DESCRIPTION OF THE TASK ::
Wherever the word "window" appears in a line of the records, copy that line.

THE INPUT ::
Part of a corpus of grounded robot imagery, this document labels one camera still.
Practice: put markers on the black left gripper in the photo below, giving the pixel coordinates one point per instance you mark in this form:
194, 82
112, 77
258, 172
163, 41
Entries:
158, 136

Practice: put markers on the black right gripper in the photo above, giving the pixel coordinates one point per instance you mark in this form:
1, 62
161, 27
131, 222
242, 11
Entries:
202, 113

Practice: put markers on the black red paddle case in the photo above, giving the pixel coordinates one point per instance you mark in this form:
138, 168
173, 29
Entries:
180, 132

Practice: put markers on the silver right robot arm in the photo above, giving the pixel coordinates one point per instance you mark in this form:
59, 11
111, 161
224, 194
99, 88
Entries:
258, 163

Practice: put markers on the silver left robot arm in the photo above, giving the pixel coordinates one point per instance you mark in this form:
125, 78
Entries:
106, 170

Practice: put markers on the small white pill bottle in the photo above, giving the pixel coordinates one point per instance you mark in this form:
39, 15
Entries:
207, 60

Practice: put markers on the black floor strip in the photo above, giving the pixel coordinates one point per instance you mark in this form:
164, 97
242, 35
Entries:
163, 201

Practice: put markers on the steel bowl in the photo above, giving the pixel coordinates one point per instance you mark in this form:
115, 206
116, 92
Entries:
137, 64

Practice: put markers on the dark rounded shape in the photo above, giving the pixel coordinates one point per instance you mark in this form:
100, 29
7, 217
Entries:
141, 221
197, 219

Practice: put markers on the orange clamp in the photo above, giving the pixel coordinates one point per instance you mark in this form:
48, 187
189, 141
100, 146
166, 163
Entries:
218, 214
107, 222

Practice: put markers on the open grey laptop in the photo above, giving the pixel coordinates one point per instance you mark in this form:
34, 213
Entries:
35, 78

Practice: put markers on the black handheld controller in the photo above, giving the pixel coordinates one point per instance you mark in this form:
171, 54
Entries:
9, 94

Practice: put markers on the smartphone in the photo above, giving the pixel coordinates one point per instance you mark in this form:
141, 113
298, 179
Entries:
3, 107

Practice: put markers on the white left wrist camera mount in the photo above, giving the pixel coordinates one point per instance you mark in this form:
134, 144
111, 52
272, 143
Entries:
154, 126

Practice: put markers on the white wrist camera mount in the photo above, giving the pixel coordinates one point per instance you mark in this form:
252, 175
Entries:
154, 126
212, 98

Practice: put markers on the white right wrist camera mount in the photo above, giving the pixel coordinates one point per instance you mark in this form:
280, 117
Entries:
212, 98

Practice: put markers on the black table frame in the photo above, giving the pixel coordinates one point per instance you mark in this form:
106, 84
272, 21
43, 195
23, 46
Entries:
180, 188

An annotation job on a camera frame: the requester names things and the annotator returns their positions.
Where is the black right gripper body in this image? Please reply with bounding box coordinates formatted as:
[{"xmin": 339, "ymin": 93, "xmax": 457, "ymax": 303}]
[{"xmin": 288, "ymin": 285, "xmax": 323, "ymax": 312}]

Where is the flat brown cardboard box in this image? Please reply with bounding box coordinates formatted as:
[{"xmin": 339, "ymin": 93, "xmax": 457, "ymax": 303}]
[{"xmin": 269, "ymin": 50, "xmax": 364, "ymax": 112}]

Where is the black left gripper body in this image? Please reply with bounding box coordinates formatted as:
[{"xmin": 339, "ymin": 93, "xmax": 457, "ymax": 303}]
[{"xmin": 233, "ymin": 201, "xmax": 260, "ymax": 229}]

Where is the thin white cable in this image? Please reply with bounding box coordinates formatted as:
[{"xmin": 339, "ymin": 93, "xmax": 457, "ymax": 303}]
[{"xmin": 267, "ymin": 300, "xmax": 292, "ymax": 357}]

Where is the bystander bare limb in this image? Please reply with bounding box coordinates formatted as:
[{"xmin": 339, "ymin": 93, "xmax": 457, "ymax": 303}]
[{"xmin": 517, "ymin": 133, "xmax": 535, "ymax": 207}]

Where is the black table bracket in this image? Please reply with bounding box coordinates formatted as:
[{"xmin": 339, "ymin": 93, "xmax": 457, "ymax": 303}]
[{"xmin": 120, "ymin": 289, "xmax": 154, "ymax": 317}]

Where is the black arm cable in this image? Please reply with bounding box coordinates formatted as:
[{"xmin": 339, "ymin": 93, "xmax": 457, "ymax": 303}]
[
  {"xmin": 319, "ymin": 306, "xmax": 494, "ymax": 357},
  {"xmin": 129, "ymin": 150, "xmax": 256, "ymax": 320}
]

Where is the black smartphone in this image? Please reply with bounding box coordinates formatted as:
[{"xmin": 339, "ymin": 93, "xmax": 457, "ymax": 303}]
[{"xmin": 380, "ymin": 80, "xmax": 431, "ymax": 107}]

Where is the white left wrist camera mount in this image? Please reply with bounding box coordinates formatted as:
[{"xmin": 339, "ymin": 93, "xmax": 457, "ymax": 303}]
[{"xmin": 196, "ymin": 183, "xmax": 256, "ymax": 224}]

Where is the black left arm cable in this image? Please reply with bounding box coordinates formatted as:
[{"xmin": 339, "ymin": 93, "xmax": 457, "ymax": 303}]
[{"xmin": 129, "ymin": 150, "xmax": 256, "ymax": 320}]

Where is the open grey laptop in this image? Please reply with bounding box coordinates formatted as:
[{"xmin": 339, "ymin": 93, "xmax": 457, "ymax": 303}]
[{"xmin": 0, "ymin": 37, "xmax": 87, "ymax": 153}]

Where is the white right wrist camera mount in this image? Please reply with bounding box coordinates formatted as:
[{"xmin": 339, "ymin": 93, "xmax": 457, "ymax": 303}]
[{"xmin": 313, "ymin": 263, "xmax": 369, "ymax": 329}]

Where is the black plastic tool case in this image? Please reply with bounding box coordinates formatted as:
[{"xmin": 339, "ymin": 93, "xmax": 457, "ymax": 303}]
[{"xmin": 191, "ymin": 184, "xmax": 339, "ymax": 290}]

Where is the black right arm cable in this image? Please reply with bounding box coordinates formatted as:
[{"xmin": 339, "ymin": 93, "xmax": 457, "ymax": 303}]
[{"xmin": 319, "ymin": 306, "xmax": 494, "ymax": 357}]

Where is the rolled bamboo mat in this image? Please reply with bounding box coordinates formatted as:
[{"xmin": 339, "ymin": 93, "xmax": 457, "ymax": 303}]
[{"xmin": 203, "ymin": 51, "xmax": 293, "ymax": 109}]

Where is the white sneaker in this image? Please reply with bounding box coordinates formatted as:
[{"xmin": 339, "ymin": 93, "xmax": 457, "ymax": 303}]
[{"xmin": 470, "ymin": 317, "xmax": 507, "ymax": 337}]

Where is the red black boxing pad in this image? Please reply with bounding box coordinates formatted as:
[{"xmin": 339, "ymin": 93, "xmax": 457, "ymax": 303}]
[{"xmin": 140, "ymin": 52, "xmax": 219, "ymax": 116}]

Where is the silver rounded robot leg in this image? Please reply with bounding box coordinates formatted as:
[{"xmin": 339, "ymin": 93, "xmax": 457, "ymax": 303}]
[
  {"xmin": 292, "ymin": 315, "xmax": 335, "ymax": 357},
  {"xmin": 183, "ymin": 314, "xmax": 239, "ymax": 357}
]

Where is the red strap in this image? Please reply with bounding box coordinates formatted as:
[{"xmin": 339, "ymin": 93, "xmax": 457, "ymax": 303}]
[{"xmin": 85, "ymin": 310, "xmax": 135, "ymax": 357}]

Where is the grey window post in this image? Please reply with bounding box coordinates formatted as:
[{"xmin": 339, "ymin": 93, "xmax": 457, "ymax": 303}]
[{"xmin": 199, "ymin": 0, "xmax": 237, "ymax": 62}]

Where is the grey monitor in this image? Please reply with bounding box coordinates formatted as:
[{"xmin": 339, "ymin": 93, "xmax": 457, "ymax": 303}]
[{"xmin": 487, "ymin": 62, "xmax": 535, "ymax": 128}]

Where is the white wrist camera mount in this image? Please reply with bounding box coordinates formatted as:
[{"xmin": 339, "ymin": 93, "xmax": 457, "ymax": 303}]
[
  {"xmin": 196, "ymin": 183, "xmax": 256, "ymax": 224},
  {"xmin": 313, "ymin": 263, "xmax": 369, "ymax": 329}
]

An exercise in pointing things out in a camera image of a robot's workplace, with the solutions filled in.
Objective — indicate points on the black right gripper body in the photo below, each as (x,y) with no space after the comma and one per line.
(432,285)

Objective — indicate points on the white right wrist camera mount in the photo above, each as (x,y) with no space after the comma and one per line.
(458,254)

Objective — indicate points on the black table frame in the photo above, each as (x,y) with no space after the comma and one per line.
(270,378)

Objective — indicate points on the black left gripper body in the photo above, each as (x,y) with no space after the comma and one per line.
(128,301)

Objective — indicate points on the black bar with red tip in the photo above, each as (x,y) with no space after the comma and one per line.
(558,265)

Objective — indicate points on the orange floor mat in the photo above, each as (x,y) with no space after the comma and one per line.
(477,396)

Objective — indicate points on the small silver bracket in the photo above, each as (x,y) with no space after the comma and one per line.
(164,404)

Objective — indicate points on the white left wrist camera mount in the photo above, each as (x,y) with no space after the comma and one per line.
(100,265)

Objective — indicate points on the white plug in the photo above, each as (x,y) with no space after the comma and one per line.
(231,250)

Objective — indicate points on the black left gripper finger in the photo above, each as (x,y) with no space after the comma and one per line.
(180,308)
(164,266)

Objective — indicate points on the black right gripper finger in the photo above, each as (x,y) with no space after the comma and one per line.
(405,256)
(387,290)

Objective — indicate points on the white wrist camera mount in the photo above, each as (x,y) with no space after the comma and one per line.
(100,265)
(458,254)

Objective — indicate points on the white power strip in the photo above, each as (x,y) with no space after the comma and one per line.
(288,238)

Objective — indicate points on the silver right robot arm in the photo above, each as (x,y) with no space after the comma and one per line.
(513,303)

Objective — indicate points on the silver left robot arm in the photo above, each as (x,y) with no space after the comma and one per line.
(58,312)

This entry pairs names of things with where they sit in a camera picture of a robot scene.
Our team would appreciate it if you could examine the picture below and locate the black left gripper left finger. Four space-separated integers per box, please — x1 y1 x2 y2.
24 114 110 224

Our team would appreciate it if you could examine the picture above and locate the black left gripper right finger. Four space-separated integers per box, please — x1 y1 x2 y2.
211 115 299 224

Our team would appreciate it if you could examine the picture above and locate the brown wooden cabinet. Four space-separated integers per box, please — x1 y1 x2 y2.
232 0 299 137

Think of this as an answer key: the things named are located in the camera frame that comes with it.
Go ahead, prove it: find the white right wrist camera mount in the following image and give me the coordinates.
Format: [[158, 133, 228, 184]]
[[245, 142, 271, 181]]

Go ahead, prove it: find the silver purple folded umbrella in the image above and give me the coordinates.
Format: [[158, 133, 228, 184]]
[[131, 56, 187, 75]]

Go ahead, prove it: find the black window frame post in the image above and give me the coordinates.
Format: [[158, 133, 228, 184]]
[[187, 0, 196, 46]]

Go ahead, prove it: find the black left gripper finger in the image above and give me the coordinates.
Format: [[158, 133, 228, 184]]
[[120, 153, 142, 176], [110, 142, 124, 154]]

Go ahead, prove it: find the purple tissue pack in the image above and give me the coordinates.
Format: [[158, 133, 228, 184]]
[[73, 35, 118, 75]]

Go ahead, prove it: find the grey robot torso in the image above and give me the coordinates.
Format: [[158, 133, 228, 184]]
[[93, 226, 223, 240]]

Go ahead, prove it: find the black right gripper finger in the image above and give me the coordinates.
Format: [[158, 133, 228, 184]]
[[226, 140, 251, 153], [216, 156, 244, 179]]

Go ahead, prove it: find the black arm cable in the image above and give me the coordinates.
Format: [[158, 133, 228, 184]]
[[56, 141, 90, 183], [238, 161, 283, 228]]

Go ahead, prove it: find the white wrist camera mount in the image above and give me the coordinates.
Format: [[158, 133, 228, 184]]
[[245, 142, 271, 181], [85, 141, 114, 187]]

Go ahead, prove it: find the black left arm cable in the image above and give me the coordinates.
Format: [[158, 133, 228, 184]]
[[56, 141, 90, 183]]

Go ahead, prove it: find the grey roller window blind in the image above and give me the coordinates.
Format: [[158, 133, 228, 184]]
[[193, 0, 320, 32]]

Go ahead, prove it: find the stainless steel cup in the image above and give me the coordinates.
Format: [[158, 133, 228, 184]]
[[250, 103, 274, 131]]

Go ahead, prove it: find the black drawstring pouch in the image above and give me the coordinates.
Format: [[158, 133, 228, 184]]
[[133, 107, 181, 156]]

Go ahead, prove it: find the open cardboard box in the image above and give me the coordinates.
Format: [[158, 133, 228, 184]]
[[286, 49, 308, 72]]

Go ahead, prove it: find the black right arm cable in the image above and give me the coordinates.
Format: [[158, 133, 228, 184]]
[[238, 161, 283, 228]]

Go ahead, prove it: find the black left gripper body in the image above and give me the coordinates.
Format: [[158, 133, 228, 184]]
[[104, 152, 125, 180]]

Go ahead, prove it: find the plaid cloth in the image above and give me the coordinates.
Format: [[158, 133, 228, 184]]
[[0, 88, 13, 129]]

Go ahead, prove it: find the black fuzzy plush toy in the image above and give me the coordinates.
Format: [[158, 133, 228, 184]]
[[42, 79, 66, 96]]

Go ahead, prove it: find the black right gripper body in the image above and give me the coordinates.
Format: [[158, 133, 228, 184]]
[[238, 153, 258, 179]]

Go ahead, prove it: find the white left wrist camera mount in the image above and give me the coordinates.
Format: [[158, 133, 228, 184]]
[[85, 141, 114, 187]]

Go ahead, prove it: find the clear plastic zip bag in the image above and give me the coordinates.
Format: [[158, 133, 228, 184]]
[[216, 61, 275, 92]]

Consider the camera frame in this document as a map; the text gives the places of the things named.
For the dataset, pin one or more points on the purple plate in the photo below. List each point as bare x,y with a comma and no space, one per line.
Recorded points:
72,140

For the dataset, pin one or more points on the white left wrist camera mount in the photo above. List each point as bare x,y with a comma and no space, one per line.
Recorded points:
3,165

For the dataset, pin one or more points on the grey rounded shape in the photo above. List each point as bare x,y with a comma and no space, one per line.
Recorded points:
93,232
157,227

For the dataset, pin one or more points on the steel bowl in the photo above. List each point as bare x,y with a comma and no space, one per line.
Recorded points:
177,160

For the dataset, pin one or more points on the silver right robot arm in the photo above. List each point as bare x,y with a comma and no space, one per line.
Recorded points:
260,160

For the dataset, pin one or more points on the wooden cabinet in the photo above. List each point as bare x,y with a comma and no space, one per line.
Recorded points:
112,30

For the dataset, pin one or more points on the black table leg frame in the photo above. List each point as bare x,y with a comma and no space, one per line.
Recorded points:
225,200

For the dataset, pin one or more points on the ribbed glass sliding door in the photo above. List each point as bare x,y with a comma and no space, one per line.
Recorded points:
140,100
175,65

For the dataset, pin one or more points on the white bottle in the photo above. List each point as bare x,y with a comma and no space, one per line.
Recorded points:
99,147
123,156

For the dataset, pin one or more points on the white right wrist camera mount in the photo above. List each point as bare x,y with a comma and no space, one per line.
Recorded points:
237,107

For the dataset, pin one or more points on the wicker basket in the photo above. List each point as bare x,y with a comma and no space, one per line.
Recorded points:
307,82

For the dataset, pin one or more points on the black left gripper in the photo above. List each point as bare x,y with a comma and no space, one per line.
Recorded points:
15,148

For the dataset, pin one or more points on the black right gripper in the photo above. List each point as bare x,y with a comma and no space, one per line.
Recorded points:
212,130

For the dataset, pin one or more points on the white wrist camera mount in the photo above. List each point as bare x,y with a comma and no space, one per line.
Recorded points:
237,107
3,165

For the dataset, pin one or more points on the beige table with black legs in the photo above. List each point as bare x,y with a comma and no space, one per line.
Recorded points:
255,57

EXPECTED ANSWER ::
Where is the grey window post in this image? Please reply with bounding box coordinates formatted as:
Go ahead, prove it: find the black window frame post in the image above and give me the coordinates.
Go ahead, prove it: find the grey roller window blind in the image above and give me the coordinates.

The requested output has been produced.